La situation des dossiers
Depuis le 17 août, l’ASP de Palerme a activé toutes les procédures requises par les protocoles après le cas de diphtérie impliquant la défunte petite fille de quatre ans. Lancer une enquête épidémiologique, l’identification et le suivi des contacts, avec des contrôles sur le statut vaccinal et l’état clinique des personnes du réseau de contacts. Les agents de santé ont adopté les mesures prophylactiques jugées nécessaires. Il n’y a pas de nouveaux cas hormis les deux déjà connus.
La demande de vaccins augmente à Catane
La triste histoire de la petite fille de Palerme a poussé de nombreuses familles de Catane à vérifier la couverture vaccinale de leurs enfants et à demander de nouvelles administrations. L’ASP de Catane étend l’accès sans réservation à la première vaccination dans les premiers mois de la vie, aux enfants nés en 2024 et à partir d’aujourd’hui également nés en 2025. La réservation en ligne reste également active pour accélérer le processus.

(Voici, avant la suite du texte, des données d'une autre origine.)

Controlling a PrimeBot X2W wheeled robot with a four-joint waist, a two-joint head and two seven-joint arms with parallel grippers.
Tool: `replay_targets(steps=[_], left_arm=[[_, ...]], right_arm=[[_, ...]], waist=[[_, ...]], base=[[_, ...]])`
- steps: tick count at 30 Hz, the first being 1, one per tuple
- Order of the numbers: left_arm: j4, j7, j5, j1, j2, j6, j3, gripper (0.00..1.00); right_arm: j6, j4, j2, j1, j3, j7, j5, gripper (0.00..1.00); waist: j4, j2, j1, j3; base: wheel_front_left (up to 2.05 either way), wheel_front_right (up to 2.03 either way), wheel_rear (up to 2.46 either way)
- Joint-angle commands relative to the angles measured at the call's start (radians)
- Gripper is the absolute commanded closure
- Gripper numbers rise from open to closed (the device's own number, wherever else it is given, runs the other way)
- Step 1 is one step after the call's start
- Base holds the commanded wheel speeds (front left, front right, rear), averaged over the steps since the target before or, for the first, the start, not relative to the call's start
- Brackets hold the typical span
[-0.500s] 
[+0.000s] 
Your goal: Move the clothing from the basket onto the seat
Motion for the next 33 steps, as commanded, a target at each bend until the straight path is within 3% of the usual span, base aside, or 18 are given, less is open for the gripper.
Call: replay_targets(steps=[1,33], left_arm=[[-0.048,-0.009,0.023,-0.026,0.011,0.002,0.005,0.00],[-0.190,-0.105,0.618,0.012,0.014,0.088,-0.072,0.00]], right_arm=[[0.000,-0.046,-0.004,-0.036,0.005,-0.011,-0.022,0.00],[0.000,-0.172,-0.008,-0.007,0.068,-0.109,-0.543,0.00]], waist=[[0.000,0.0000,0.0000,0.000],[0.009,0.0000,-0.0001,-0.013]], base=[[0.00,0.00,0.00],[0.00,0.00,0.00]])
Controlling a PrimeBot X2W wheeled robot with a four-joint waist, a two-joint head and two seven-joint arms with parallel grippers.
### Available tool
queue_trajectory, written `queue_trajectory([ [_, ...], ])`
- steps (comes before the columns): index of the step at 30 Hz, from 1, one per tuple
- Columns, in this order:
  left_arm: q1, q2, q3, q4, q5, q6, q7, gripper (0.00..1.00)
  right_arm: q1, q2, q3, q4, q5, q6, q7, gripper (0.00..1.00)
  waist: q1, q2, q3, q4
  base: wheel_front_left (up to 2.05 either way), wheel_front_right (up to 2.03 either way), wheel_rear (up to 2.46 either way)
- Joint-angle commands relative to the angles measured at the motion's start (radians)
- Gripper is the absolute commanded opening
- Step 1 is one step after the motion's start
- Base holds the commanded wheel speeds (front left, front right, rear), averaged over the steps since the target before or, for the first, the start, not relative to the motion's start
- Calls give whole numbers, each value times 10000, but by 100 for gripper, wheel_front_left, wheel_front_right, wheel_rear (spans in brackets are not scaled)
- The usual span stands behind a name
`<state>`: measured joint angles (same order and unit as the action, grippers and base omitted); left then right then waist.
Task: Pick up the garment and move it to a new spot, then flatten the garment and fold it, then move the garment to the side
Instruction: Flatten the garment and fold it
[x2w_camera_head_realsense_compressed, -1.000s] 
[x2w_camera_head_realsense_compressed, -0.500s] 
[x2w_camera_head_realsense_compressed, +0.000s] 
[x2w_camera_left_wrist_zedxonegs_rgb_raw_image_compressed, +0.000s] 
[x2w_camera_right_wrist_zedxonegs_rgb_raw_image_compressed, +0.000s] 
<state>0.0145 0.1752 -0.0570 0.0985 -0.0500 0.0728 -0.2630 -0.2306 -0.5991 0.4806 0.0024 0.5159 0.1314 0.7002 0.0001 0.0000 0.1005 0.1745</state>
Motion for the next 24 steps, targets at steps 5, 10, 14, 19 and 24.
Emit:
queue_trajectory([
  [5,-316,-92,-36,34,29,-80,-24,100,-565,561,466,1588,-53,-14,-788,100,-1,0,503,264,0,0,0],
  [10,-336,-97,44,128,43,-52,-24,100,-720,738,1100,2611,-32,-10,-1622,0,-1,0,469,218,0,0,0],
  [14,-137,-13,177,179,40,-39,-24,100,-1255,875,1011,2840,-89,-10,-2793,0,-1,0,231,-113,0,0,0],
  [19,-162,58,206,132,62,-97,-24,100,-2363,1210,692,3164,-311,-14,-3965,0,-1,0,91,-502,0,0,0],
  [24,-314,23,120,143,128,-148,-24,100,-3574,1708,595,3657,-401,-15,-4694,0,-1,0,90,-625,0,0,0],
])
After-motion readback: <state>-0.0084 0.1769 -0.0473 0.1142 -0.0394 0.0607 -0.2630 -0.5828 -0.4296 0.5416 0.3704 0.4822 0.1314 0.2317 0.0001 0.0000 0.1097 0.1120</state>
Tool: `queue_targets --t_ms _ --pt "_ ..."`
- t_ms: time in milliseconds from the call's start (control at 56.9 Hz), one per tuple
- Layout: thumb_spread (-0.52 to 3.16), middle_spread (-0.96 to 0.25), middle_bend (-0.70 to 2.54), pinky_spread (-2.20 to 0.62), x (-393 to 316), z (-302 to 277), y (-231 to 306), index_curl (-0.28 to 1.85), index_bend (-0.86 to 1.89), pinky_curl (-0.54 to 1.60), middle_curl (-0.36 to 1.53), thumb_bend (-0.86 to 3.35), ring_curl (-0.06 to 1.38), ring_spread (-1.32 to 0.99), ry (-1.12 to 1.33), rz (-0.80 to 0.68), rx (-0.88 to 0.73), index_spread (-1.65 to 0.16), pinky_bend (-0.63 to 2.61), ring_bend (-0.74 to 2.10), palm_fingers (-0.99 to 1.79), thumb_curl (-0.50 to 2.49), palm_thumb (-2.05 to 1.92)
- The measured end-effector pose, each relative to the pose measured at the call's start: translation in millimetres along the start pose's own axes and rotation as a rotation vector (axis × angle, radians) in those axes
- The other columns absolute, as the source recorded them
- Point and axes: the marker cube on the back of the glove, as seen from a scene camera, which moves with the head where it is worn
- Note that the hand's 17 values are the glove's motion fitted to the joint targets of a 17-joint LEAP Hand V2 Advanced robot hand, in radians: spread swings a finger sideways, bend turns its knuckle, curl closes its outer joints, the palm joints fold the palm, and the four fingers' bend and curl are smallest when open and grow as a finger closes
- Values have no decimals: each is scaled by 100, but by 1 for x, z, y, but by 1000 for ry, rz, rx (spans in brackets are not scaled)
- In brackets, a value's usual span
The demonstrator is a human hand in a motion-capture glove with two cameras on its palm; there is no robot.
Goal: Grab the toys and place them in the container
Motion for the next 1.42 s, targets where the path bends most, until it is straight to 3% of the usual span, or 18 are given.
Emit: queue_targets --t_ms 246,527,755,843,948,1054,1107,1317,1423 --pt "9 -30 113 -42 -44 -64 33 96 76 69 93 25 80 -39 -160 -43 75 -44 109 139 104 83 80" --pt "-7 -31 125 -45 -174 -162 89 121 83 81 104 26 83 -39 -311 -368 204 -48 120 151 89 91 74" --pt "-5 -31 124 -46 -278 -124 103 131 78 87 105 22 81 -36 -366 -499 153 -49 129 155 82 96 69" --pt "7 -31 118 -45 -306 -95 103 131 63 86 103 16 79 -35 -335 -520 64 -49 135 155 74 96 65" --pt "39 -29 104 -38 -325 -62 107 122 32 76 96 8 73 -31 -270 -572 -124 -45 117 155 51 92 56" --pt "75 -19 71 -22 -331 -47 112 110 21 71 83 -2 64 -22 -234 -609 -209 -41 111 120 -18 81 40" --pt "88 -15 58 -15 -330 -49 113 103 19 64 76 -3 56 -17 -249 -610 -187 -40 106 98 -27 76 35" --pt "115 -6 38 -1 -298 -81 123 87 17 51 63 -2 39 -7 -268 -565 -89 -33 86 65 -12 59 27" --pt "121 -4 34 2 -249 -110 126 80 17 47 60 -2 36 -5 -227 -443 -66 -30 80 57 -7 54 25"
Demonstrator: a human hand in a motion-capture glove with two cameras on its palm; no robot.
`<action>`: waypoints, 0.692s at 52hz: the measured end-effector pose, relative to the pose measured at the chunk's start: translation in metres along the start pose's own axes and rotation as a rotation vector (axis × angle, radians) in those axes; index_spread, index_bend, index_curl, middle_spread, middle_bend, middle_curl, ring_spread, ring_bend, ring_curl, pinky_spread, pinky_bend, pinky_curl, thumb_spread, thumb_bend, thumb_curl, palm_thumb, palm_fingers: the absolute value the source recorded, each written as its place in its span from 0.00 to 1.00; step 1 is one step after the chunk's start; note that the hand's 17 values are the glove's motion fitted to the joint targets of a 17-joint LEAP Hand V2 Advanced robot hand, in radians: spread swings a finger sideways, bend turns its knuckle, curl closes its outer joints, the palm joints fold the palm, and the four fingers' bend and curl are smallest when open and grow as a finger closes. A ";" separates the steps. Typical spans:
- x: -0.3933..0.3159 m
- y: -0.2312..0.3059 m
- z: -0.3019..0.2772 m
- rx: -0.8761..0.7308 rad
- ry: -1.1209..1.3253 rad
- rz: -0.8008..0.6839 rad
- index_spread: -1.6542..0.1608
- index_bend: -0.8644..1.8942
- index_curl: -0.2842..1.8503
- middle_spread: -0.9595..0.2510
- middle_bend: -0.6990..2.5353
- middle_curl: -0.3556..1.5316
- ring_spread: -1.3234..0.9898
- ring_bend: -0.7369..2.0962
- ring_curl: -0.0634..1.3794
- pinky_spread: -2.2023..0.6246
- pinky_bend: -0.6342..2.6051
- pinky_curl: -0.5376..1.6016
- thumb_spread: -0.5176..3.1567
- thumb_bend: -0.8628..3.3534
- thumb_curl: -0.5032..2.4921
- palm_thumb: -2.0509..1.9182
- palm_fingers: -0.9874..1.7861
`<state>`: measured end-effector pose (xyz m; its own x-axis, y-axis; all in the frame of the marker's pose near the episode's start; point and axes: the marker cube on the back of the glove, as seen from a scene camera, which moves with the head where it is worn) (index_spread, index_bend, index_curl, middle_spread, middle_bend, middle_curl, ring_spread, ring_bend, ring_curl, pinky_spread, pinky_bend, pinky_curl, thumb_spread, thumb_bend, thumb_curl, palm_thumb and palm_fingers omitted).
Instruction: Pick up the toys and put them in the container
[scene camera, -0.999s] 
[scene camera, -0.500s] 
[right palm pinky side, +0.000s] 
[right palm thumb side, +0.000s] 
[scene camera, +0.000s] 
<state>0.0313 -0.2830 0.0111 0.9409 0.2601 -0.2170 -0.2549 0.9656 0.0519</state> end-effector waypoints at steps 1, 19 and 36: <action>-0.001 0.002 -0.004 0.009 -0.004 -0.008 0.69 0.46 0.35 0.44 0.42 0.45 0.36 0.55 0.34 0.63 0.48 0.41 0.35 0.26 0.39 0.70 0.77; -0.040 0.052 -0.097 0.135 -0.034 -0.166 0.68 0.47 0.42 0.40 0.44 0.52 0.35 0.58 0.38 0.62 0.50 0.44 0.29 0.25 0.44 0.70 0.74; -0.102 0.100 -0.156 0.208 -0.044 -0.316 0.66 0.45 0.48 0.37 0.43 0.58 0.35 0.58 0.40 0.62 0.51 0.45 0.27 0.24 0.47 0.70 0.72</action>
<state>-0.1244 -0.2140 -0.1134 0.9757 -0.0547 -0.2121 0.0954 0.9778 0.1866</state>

L’ISS rappelle que la vaccination contre la diphtérie, contenue dans le vaccin hexavalent obligatoire, est sûre et efficace. Selon les estimations de l’Institut, de 1939 à 2015, la vaccination a permis d’éviter environ 2 millions de cas par an. Grâce aux programmes de vaccination, les décès, qui dans les années 1950 étaient d’environ 2 000 par an chez les enfants de moins de 5 ans, sont tombés à zéro de la fin des années 1970 à 2015.
Dans le focus actualisé après le cas de Palerme, l’ISS précise également qu’il n’y a pas de corrélation entre vaccins et autisme : une revue de l’OMS de 57 études (2010-2025) confirme l’absence de liens. L’hypothèse, née d’une étude de 1998, puis retirée par « The Lancet » en 2010, a été réfutée par de nombreuses recherches en Europe et aux Etats-Unis.